Is an editorial available anywhere? I'd be interested in C and F, specifically.

• +48

 » 3 years ago, # |   0 I have the following solution for second subtask of D:I go from left to right:if only two digits left I check what's better just concatenation ab or a**bif the first digit is not 1, I'll ** after it and solve for the suffixif the first digit is 1, I'll set ** after second digit and solve for the suffix Now, if the last group consist of only digit and this digit is 1, I unite two last groups.Any hints where it gives wrong answer?
•  » » 3 years ago, # ^ |   +50 Can you make 21**9?
•  » » » 3 years ago, # ^ | ← Rev. 2 →   0 No, I can't. thanks.
•  » » » 3 years ago, # ^ |   0 Wow, thanks.
•  » » » 3 years ago, # ^ |   +61 There are problems with corner cases and there are problems where corner cases have corner cases...
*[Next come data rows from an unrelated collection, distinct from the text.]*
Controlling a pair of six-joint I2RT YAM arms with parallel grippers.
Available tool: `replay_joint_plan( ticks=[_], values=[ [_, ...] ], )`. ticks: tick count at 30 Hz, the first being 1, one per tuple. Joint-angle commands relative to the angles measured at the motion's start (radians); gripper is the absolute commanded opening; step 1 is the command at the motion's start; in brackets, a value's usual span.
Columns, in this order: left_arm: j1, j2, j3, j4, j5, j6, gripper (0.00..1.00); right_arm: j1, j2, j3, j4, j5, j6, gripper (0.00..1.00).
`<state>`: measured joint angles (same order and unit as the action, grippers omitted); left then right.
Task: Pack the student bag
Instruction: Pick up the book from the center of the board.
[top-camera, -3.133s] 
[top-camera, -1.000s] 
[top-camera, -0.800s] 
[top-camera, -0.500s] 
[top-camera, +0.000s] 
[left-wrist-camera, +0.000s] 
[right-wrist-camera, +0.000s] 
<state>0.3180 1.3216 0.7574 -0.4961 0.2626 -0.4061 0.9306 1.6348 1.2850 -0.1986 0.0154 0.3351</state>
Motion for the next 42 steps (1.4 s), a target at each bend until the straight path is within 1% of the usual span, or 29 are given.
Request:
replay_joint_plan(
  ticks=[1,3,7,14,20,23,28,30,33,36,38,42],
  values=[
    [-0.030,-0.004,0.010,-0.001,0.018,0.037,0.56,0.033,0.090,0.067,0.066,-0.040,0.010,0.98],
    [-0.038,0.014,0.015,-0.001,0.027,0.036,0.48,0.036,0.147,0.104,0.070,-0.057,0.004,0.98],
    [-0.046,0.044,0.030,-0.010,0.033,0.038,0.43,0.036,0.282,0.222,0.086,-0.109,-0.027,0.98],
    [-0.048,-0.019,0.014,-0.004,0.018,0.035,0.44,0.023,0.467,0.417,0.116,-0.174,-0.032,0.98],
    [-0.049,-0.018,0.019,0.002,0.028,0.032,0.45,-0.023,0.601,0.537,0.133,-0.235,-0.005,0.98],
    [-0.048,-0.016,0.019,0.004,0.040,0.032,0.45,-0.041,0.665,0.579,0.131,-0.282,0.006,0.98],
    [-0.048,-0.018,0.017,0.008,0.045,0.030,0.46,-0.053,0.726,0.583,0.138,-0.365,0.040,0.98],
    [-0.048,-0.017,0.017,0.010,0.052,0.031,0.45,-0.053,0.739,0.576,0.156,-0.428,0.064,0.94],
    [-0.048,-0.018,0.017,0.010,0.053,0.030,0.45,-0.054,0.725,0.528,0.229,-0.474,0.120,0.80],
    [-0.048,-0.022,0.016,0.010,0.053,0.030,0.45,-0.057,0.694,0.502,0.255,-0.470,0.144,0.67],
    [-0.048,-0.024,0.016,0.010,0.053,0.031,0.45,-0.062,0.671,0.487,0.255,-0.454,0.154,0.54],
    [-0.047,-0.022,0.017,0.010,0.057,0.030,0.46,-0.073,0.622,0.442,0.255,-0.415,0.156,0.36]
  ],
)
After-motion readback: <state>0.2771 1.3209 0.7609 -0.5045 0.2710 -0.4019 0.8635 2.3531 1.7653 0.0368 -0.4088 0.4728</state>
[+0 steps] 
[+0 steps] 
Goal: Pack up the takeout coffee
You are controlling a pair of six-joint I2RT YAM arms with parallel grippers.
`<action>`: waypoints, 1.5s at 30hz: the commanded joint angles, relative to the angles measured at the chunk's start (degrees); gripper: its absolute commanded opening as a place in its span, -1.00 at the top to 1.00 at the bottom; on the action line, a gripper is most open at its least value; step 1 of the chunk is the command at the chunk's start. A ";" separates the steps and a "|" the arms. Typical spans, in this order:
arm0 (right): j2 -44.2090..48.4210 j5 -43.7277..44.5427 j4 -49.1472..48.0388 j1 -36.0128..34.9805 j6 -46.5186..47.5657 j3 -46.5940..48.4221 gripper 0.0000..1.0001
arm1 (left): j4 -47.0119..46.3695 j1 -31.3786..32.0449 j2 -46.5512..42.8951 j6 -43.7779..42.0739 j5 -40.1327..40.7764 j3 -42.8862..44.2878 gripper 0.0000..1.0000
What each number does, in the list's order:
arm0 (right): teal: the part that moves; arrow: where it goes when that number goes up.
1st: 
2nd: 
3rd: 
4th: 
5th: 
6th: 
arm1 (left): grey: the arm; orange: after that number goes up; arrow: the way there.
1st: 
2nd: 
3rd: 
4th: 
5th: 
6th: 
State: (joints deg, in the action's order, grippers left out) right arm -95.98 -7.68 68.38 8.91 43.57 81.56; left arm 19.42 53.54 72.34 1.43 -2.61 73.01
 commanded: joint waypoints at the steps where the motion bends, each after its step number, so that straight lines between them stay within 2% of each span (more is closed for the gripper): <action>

 » 3 years ago, # |   +28 C:The answer to the query $(v, u)$ is $dist(v, u) - \max(0, 2 \cdot len - dist(a, b))$, where $len$ is the length of intersection of paths $(v, u)$ and $(a, b)$. Therefore, to get answer to the query less than $dist(v, u)$ we have to choose $(v, u)$ such that the path covers more than half of the path between $(a, b)$.Root the tree in some leaf, now every vertex has no more than 2 sons. The path $(a, b)$ has some LCA $c$ and (at most) two downwards paths from it. Let's say that $a$ is the lower end. Query $(root, v)$ for each v. If $a$ is strictly lower, then answer for all $v$ in subtree of $a$ will be smaller than $dist(root, v)$, and the difference will be max for them, so $a$ is just the highest of vertices with greatest difference. When we have found $a$ we can just try all the $b$.So now $a$ and $b$ should have the same height. One way to choose $(v, u)$ such that the path covers more than half of the path between $(a, b)$ will be to choose $v$ in subtree of $a$ and $u$ in subtree of the other son of $c$ (for example, just take that other son). So, let's try all possible $c$, and try all the $v$ from one of the sons. We can restrict $v$ to leaves, and if we will traverse the smaller (by the number of leaves) son the number of queries will be $L \log L$ where $L$ is the number of leaves. Since degrees of all vertices are at most 3, $2n - 2 = \sum_{v} deg_{v} \le L + 3(n-L) \Rightarrow L \le n/2 + 1$. Now we have found some good $v$, move it up until the decrease in distance remains the same. When we stop, we have arrived at $a$.So, the number of queries should be bounded by $\frac{n(\log n + 5)}{2} + O(\log n)$
•  » » 3 years ago, # ^ |   +10 Thanks for the solution, nice problem. I thought that $O(n \log n)$ queries would be too much but didn't realize that $L \log L$ fits.
 » 3 years ago, # |   0 I had strange TL in B using unordered_map. After change it to map I got AC with 0.2s time. How could this possible?
•  » » 3 years ago, # ^ |   +10 I don't know the tasks, but is some anti-hashmap test possible?
•  » » » 3 years ago, # ^ |   0 I used different reserve constants, may be it is not enough
•  » » » » 3 years ago, # ^ |   0 I have WA5 in B. Any ideas?
•  » » 3 years ago, # ^ |   +20 I think your solution TL's due too many calls of map.clear(). (seems it's your one)
•  » » » 3 years ago, # ^ |   0 Could you please provide tests for this problem?
•  » » » » 3 years ago, # ^ |   0
•  » » » » » 3 years ago, # ^ |   0 Yes, you right, code with 250k unordered_map clear works 16s.
 » 3 years ago, # |   0 Could anyone share the solution for F?
•  » » 3 years ago, # ^ |   0 Let us decide that all odd cycles must pass through the single vertex — root. Now you need to construct something like a DAG of paths of the same odd length ($k + 1$ or $k + 2$) from root to root such that when you take any $k$ colors the path doesn't exist but when you take any $k + 1$ colors it does. The simplest construction which requires too many edges is to use separate paths for each set of $k + 1$ colors (duplicating some edge to get the old length if necessary). You just need to find more compact construction.
•  » » » 3 years ago, # ^ |   0 Thanks!
•  » » » 3 years ago, # ^ |   +10 Well, that's like explaining the problem statement only. The real difficulty is to find that more compact construction, right?
•  » » » » 3 years ago, # ^ |   +10 It is much easier to reason about paths in a layered DAG than bipartite graphs.The difficulty is that not all DAGs work because edges are not oriented.